YOUR GOAL = Look through the material for lines with the word "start", and copy each one.

DATA BLOCK =
┄┄┄┄┄┄┄┄┄┄┄┄┄┄┄┄┄┄┄┄
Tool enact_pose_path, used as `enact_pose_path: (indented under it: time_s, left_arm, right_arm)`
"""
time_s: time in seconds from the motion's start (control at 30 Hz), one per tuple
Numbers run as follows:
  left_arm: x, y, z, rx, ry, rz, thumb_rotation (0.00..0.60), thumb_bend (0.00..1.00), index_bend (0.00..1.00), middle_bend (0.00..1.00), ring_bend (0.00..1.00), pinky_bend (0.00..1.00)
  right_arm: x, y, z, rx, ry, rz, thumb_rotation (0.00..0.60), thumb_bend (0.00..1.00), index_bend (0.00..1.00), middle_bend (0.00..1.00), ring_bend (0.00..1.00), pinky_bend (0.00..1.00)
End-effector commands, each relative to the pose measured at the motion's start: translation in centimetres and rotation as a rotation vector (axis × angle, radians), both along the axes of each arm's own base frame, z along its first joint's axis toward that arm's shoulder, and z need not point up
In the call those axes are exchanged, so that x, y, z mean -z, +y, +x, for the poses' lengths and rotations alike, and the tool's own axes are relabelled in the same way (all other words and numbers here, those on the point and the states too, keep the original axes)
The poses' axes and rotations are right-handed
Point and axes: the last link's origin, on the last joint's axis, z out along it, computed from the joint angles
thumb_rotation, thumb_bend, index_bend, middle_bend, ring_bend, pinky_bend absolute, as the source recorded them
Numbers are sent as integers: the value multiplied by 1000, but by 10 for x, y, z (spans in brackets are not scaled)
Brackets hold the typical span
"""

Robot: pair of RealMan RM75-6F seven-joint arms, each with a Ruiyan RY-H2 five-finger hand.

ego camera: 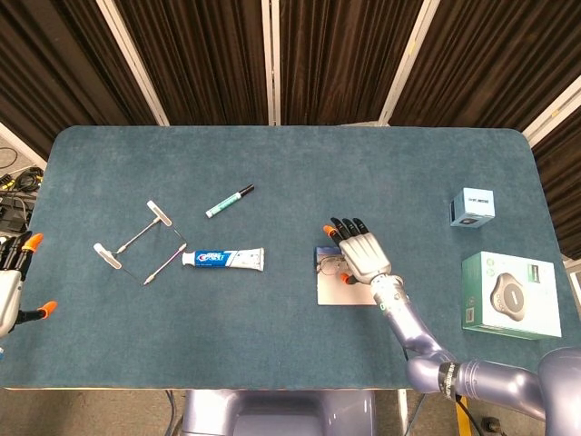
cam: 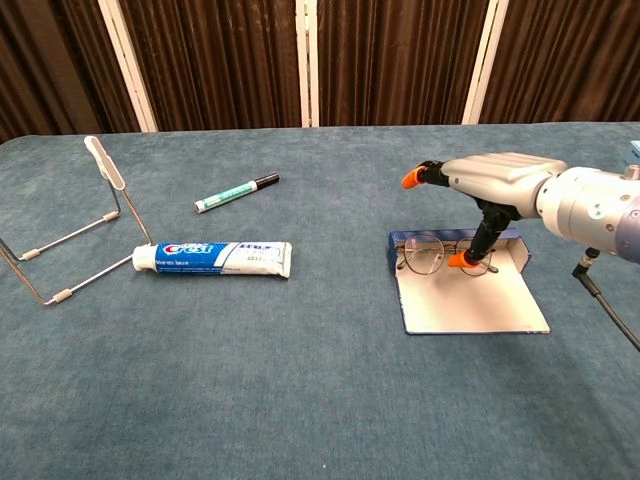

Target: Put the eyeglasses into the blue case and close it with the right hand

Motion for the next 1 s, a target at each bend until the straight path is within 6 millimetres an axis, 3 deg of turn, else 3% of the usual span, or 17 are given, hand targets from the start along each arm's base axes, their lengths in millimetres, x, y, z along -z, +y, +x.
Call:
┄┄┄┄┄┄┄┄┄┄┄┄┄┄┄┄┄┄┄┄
REPLY =
time_s: time in seconds from the motion's start (control at 30 Hz), one per tuple
End-effector commands, each relative to the pose measured at the motion's start: translation in centimetres and rotation as a rotation vector (axis × angle, radians), both along the axes of each arm's own base frame, z along its first joint's axis toward that arm's shoulder, and z need not point up
Motion for the next 1 s, a target at each bend until the straight path is within 6 millimetres an axis, 3 deg of turn, else 3% of the usual span, or 17 are given, hand targets from the start along each arm's base axes, their lengths in millimetres, x, y, z along -z, +y, +x.

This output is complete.